Part of Oxford University, Wytham Woods (a famed area for ecological studies) had some Sheep (Ovis aries) in an enclosure. These are domesticated, and the species was brought to Britain thousands of years ago.

In London, we encountered two more corvids. The Carrion Crow (Corvus corone corone) is the most like what is, to an American, a “normal” crow. (During a brief stop in Copenhagen on the way to England, we also saw a Hooded Crow, Corvus corone cornix, which has a gray body, and has a long hybrid zone with the Carrion Crow, )

The other corvid was the Eurasian Magpie (Pica pica), which is much more “crow-y” looking than the jays in America (which are also corvids). We also saw Rooks (Corvus fragileus) on the trip, but got no photos.

Note the blue on the wings of this Magpie.

Like the Carrion Crow above, also on the Victoria Embankment was a Black-headed Gull (Chroicocephalus ribundus); this is an adult in winter plumage. We saw quite a few gulls all around London. Most were larger than this (Larus sp. or spp.), but we could not ID them.

On the way to Greenwich by boat on the Thames, we saw Mute Swans (Cygnus olor), which I include here to show the great tidal range of the Thames, ca. 7 m, evident from the algal growth on the bulkhead behind the pair of swans.

Also on the Thames we saw Great Cormorants (Phalacrocorax carbo), including a pale-bellied juvenile.

We were struck by how the apartments along the south bank of the Thames resembled scenes from movies, for example A Fish Called Wanda, and sure enough, the building at the left of the photo above is indeed where the Cleese-Curtis “canoodling” rendezvous took place!

The bird we saw more of than any other in England was the pigeon. Not the Common Wood Pigeon (Columba palumbus), like this one in Greenwich, which we saw a fair number of. . .

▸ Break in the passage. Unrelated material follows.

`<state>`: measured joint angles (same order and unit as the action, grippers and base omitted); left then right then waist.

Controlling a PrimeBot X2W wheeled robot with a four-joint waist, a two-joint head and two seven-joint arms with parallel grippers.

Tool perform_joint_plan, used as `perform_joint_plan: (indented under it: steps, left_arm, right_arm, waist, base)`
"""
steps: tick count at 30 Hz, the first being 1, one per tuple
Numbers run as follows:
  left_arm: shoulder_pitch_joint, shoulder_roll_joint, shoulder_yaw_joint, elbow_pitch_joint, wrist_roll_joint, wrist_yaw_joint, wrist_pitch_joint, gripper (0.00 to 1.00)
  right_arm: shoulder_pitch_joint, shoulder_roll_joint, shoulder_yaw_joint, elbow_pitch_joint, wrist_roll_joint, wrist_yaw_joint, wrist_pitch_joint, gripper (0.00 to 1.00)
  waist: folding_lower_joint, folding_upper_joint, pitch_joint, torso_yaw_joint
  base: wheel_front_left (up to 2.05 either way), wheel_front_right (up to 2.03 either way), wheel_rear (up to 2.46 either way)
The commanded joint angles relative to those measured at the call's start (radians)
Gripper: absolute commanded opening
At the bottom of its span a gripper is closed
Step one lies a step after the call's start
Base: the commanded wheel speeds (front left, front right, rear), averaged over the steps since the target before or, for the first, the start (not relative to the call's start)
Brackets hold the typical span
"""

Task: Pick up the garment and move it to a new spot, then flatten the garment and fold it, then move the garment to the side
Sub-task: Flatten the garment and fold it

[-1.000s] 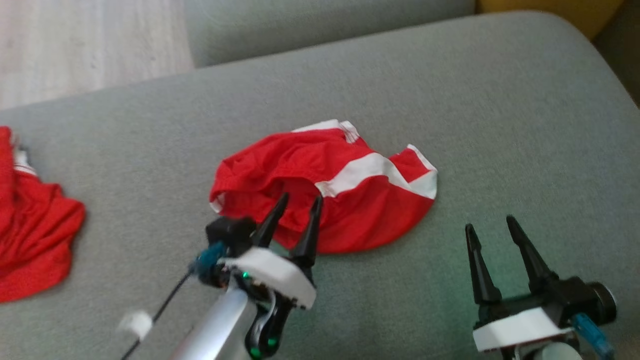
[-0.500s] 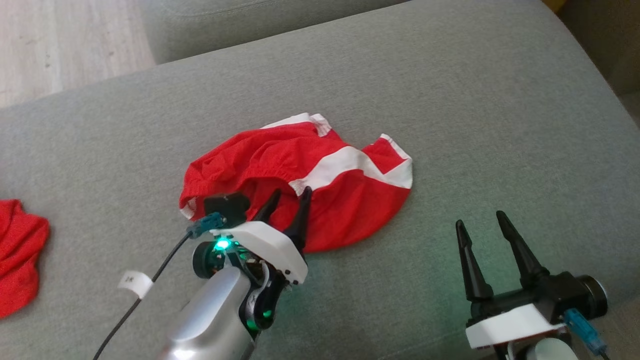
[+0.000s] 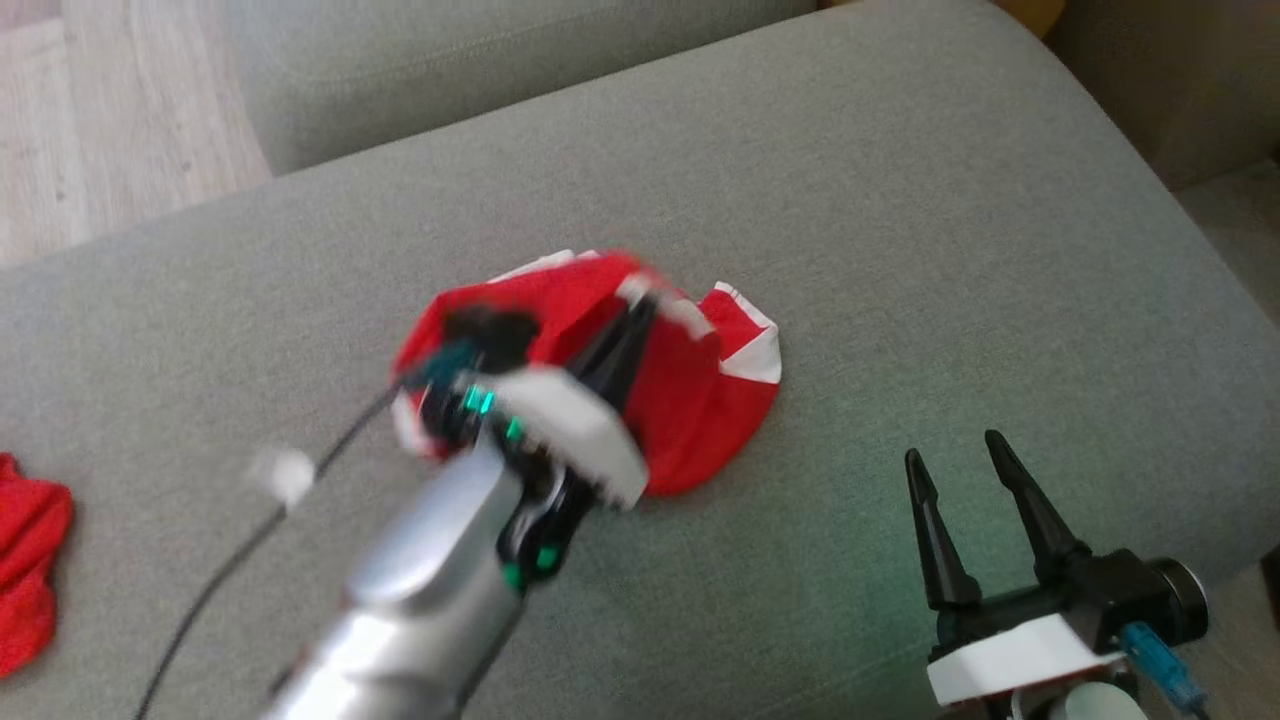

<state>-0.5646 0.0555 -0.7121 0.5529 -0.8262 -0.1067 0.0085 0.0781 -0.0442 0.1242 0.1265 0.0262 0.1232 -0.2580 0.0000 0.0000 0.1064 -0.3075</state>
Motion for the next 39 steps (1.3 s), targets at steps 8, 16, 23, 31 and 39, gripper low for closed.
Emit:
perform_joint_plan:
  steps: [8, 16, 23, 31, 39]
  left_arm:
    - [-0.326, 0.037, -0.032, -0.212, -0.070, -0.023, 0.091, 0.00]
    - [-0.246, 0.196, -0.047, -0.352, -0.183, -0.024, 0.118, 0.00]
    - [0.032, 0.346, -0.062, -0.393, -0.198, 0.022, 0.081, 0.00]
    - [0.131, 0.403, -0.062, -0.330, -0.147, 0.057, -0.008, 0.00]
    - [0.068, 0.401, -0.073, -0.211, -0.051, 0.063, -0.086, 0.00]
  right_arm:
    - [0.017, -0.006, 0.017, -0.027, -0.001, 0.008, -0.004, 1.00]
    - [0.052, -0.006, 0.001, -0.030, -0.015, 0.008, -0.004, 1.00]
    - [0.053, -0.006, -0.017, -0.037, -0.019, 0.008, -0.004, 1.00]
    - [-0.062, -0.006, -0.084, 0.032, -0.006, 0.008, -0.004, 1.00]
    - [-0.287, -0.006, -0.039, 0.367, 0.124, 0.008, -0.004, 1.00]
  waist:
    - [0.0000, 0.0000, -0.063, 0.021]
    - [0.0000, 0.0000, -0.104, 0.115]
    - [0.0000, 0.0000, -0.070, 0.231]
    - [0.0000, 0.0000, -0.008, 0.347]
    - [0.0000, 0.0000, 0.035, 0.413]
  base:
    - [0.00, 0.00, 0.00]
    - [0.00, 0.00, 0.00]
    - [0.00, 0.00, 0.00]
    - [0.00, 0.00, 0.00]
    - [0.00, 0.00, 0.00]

. . . but the Feral Pigeon or “rock dove” (Columba livia), which was everywhere, both city and country.  There were many of the highly variable domestic color forms, such as this one

. . . . and some of the “wild type”, which is the color pattern of the ancestral wild Rock Doves.

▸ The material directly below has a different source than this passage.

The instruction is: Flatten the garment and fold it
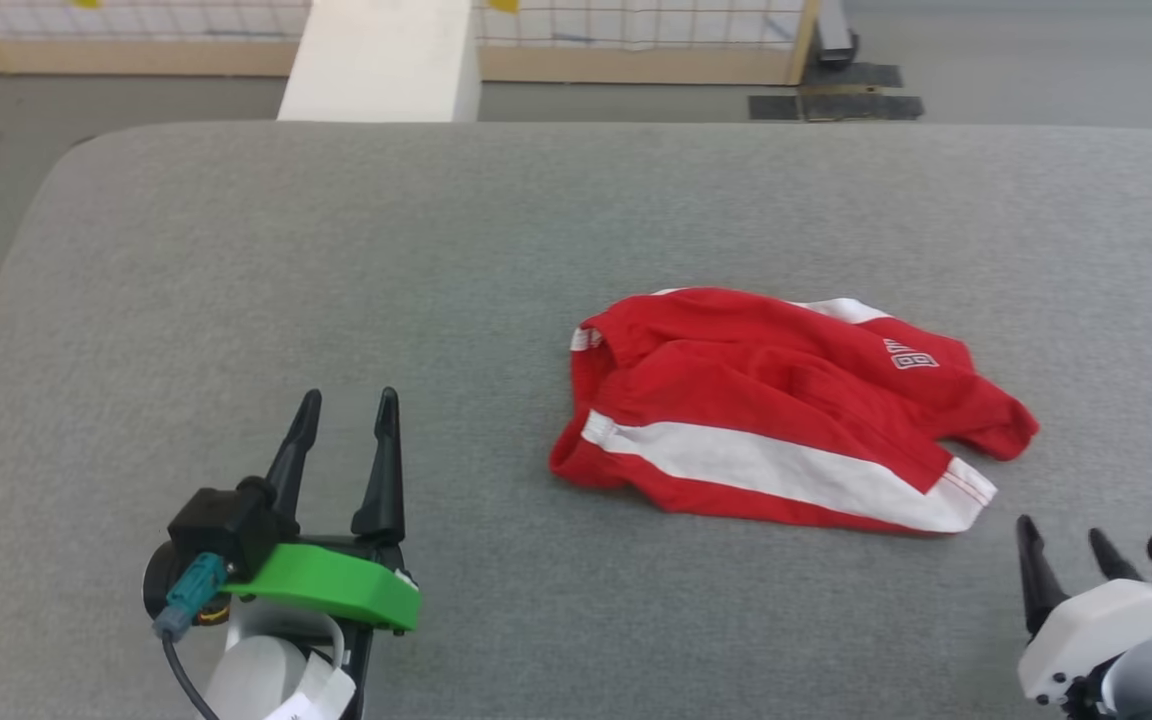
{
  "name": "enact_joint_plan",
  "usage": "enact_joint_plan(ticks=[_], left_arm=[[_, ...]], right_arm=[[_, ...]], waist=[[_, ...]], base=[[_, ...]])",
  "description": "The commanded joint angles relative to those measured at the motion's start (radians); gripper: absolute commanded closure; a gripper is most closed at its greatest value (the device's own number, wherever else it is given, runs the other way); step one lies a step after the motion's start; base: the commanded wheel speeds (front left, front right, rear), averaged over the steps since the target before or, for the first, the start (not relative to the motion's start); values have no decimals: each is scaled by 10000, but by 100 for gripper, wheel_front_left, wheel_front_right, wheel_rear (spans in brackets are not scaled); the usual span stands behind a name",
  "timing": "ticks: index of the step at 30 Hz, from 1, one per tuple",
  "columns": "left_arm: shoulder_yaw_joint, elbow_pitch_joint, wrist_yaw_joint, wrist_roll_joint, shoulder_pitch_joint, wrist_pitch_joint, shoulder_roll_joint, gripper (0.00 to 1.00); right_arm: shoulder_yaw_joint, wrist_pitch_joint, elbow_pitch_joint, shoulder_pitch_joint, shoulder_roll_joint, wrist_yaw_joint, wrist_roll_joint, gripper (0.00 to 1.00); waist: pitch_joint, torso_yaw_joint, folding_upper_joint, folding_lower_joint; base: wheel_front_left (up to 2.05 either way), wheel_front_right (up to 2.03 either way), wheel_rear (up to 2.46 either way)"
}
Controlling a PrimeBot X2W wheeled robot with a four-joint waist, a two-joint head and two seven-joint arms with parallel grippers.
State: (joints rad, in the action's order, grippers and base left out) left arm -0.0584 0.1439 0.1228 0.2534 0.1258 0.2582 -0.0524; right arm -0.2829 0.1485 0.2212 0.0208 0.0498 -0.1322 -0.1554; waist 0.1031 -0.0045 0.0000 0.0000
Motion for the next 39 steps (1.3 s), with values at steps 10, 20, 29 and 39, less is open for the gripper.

Wild Rock Doves persist in Scotland and western Ireland; all the pigeons we saw in London and Oxfordshire were feral.

11 thoughts on “Readers’ wildlife photos

  1. The egg is almost certainly that of a wood pigeon, which nest year round.
    Older beech trees have rough bark.

    1. I have 16 mature beech trees in my garden and I am surrounded by far more; some are 30+ metres tall. The largest have bark like that. Also notice the spindly branches trailing close to the ground: these are very characteristic of beeches.

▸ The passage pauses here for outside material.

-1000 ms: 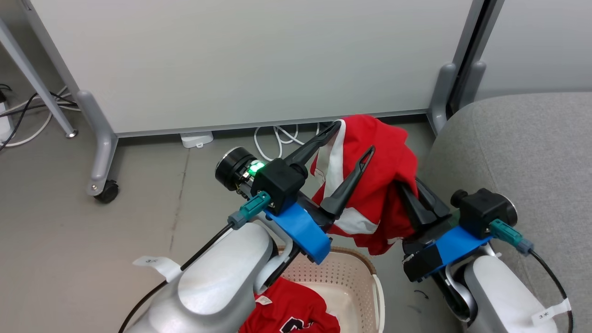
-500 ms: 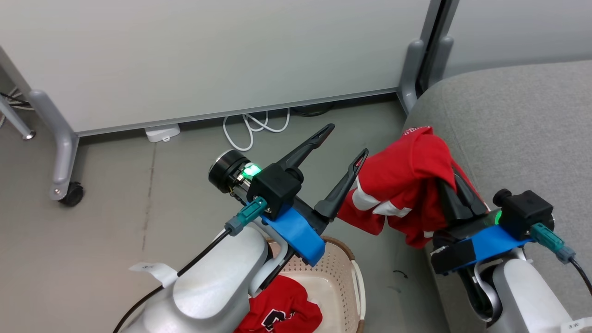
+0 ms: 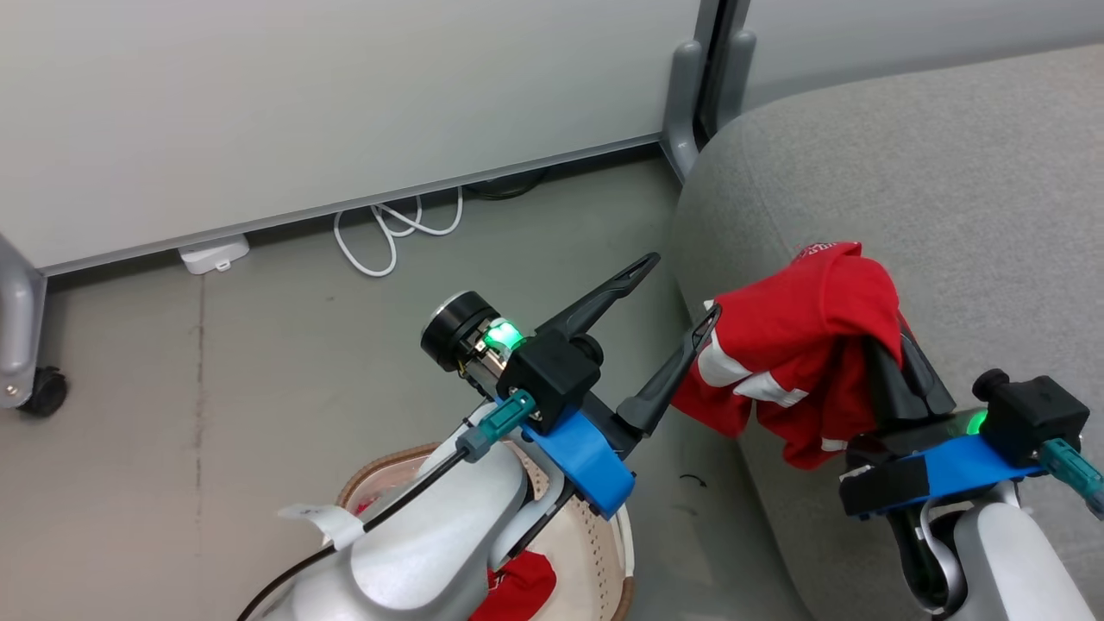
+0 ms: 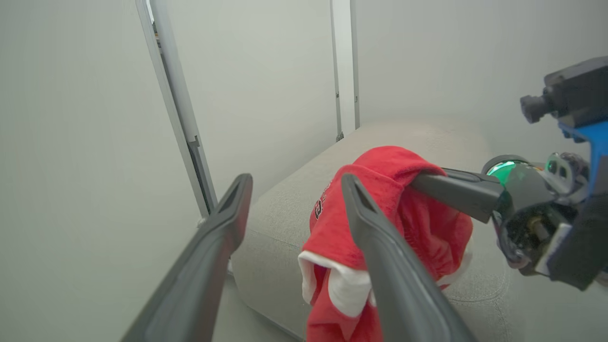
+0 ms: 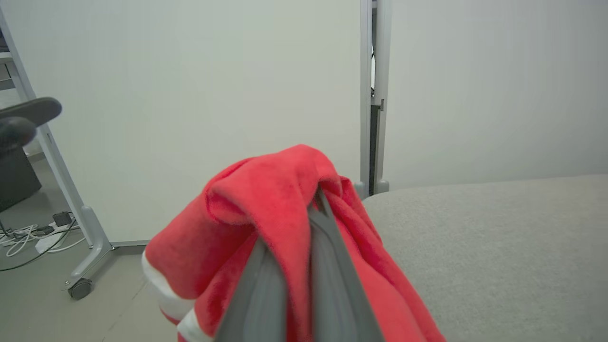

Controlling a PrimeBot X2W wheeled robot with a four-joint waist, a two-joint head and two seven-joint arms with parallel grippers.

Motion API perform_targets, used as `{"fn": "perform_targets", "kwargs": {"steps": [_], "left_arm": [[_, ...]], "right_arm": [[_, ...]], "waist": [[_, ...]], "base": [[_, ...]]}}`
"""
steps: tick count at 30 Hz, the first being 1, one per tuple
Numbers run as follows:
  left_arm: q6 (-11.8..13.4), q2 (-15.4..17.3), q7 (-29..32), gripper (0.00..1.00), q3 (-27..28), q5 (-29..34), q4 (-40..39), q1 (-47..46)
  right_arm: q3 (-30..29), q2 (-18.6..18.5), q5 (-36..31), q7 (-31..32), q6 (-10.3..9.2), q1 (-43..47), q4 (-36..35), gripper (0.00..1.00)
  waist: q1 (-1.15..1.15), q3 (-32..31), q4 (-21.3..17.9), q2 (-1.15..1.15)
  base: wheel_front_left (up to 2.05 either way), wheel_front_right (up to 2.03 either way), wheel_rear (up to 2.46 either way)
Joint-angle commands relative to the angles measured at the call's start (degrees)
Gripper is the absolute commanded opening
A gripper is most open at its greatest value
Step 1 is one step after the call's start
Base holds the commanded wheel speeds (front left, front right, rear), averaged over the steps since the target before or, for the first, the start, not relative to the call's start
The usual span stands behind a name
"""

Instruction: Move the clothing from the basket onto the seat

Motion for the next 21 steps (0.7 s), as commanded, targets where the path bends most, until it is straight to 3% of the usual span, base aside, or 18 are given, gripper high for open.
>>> {"fn": "perform_targets", "kwargs": {"steps": [1,21], "left_arm": [[0.1,0.0,-0.2,1.00,0.0,0.4,0.2,0.0],[-0.3,-1.2,-0.5,1.00,-0.8,1.7,0.6,-1.0]], "right_arm": [[-0.5,0.3,0.0,0.0,0.03,0.7,-0.5,0.00],[-5.8,2.1,-0.9,-0.1,0.03,3.0,-3.4,0.00]], "waist": [[0.00,0.6,-1.0,0.00],[0.00,2.9,-6.0,0.00]], "base": [[0.00,0.00,0.00],[0.00,0.00,0.00]]}}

  2. Thank you for the wonderful scenes all over England. I love the molehills and sheep. Now I feel like going for a visit.

    Good to see wildlife photos up and running.

  3. Love the Crow on the Great Coxwell Barn. Nice composition!

    Where I grew up on the east coast (of the U.S.) the molehills were almost nothing. But here in the Pacific Northwest they’re huge, at least as big as the ones in your photograph. Don’t water your lawn here unless you want moles.* They appear via spontaneous generation.

    *Most of our neighbors save precious water by dutifully allowing their grass to go brown in summer.

    1. -moles holes are the same in south west bc
      -we have mandatory water restrictions from may 1 to oct 31, regardless of reservoir water levels

  4. Pretty good pics Greg. A corvid for the Win and some pigeons. I like pigeons a lot as Manhattan is infested with them. For awhile during covid I went to feed them in a park near me with my bemused dog.

    They’re part of the scenery here, cool New Yorkers who only flutter out of the way at the last minute. Quite fearless until there’s a hawk, seagull or other Big Shots flying in the area. I love to watch them from my apartment.
    Thx
    D.A.
    NYC

  5. I love your pics. Makes me feel like I’m there. That apartment is one of the few things I remember about A fish called Wanda, since I was very envious.

  6. You aren’t the only one who can’t identify gulls… 🙁

    When I was a new birder, someone pointed out a gull to me, and said I’d have no trouble with that one–it had a black head, and he said it was a Bonaparte’s Gull. Fine and dandy, I thought–until I learned that there are at least 5 species of gulls that have black heads during breeding season! I still can’t tell them apart.